The State Council in November unveiled guidelines for the development of industrial internet. Describing it as a cornerstone for the new industrialization that creates a new type of internet infrastructure connecting humans, machines and things, the guidelines laid bare the gap in capabilities between China and developed economies. The country has thrown itself into the industrial internet push, basically in synch with developed economies' foray into this area, and China has made preliminary progress in this regard, bringing forth an array of industrial internet platforms and companies with expertise in the arena. Nonetheless, when it comes to overall capabilities, China still does not stand at the same level as developed economies. Not only is the country heavily reliant on major global firms for core technologies and high-end products, but it is also facing a talent shortage and has yet to put in place sufficient security on the industrial internet front. 
To ramp up efforts to hone its competitiveness in the field of industrial internet, the government laid down a handful of goals in the guidelines. Additionally, the MIIT announced in February the launch of a work unit specifically for industrial internet by the leading group for enhancing manufacturing prowess.
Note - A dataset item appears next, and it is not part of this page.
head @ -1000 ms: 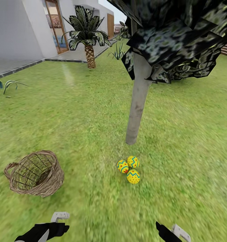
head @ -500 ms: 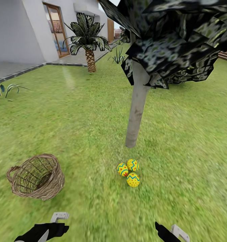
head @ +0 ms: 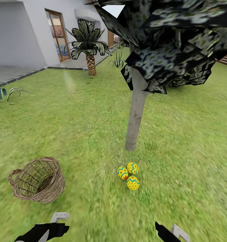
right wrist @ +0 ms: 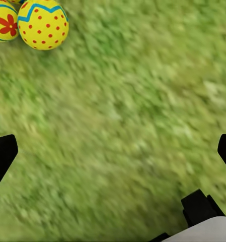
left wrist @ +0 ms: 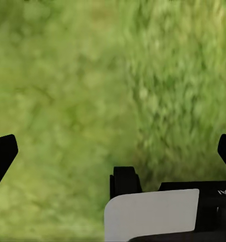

That said, other than efforts to develop core technologies and standards to ensure homegrown industrial internet platforms are technologically advanced and aligned both domestically and across the globe, it would be of even greater significance for the country to cultivate platform operators that might possibly reproduce the success of firms such as Alibaba, Baidu and Tencent in popularizing consumer internet usage.
In doing so, China might one day go head-to-head with countries that have established themselves as part of the thinking engine of the global manufacturing sector.